- EXERCISE DIRECTIONS:
Print the line containing "Could you kindly segment the left arm" and every later line of the records. Keep each one exactly as given, ending with the last.

(Stored records)
--- --- ---

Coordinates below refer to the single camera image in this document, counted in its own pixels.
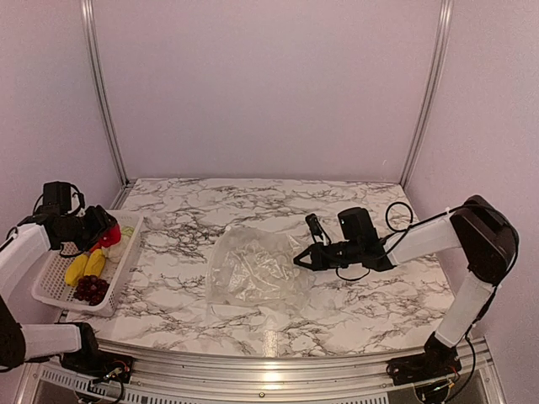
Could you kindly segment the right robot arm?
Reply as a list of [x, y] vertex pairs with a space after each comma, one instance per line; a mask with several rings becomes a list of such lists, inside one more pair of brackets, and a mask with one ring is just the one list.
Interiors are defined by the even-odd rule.
[[341, 242], [331, 242], [318, 217], [307, 216], [313, 243], [294, 257], [296, 266], [313, 272], [359, 264], [386, 272], [417, 258], [446, 250], [460, 250], [467, 275], [440, 325], [418, 357], [417, 369], [434, 377], [456, 355], [456, 346], [488, 311], [498, 288], [518, 258], [520, 236], [510, 221], [479, 195], [420, 222], [409, 222], [380, 237], [370, 213], [361, 207], [338, 214]]

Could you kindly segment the yellow fake lemon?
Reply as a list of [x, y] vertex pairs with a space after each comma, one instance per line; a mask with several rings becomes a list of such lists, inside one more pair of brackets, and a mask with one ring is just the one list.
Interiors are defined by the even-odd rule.
[[97, 249], [88, 258], [87, 265], [84, 269], [85, 276], [100, 277], [106, 264], [106, 257], [103, 250]]

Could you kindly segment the orange fake tomato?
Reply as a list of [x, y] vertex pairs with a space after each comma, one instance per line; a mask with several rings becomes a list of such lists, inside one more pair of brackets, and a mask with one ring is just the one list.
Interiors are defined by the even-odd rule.
[[90, 253], [93, 253], [95, 250], [102, 248], [102, 245], [100, 242], [97, 242], [91, 249], [89, 250]]

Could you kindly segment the clear zip top bag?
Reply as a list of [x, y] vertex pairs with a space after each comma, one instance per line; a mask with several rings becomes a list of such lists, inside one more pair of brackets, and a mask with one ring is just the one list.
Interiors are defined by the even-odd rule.
[[310, 299], [314, 275], [293, 258], [307, 244], [285, 233], [228, 227], [208, 262], [205, 297], [211, 304], [300, 312]]

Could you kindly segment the red fake bell pepper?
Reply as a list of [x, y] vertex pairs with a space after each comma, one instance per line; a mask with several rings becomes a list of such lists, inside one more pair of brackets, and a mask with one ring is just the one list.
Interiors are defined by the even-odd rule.
[[109, 229], [99, 240], [101, 247], [111, 247], [121, 241], [121, 229], [119, 225], [115, 225]]

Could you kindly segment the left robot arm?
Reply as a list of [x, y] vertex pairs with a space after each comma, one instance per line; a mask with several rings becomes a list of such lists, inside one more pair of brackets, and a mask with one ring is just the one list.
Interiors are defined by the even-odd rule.
[[70, 242], [80, 253], [111, 231], [118, 221], [100, 205], [85, 204], [72, 183], [45, 183], [32, 214], [8, 231], [1, 245], [1, 371], [60, 355], [64, 364], [80, 366], [90, 375], [106, 367], [93, 329], [87, 323], [21, 324], [7, 302], [15, 287], [46, 253]]

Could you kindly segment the white fake cauliflower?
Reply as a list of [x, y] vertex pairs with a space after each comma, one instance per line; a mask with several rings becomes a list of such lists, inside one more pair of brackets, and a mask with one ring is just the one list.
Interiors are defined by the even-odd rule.
[[119, 263], [125, 250], [134, 234], [134, 228], [131, 226], [122, 226], [120, 228], [120, 239], [116, 244], [109, 247], [101, 247], [104, 256], [112, 263]]

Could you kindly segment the yellow fake banana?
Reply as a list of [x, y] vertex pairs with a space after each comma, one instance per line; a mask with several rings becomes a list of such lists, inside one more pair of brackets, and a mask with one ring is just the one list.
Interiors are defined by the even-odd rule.
[[88, 255], [81, 254], [77, 256], [68, 266], [64, 281], [71, 287], [76, 287], [78, 281], [84, 276], [85, 268], [88, 263]]

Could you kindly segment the purple fake grape bunch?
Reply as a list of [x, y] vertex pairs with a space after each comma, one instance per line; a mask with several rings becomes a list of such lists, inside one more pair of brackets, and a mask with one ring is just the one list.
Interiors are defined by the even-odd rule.
[[75, 288], [73, 297], [85, 301], [90, 306], [96, 306], [104, 300], [109, 289], [109, 283], [96, 275], [83, 276]]

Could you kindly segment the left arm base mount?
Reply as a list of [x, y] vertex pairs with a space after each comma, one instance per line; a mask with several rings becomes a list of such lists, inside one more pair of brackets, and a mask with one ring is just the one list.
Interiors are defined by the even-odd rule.
[[129, 355], [101, 350], [97, 353], [65, 353], [61, 357], [61, 366], [64, 369], [92, 376], [94, 379], [104, 380], [113, 370], [120, 369], [115, 379], [122, 383], [130, 381], [133, 364], [134, 358]]

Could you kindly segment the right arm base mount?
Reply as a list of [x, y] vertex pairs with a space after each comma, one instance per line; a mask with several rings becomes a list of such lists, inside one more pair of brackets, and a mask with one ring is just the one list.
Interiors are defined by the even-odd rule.
[[426, 353], [419, 353], [390, 359], [386, 367], [394, 385], [431, 380], [459, 373], [461, 370], [462, 364], [456, 354], [451, 354], [448, 359], [437, 359]]

--- --- ---

- WRITTEN ANSWER:
Could you kindly segment the left arm base mount?
Reply as a list of [x, y] vertex pairs with a space after each comma, one instance per line; a mask with several rings becomes a list of such lists, inside one more pair of brackets, and a mask with one ring is just the one list.
Interiors are defined by the even-odd rule.
[[129, 355], [101, 350], [97, 353], [65, 353], [61, 357], [61, 366], [64, 369], [92, 376], [94, 379], [104, 380], [113, 370], [120, 369], [115, 379], [122, 383], [130, 381], [133, 364], [134, 358]]

Could you kindly segment the right arm base mount?
Reply as a list of [x, y] vertex pairs with a space after each comma, one instance per line; a mask with several rings becomes a list of such lists, inside one more pair of brackets, and a mask with one ring is just the one list.
Interiors are defined by the even-odd rule.
[[426, 353], [419, 353], [390, 359], [386, 367], [394, 385], [431, 380], [459, 373], [461, 370], [462, 364], [456, 354], [451, 354], [448, 359], [437, 359]]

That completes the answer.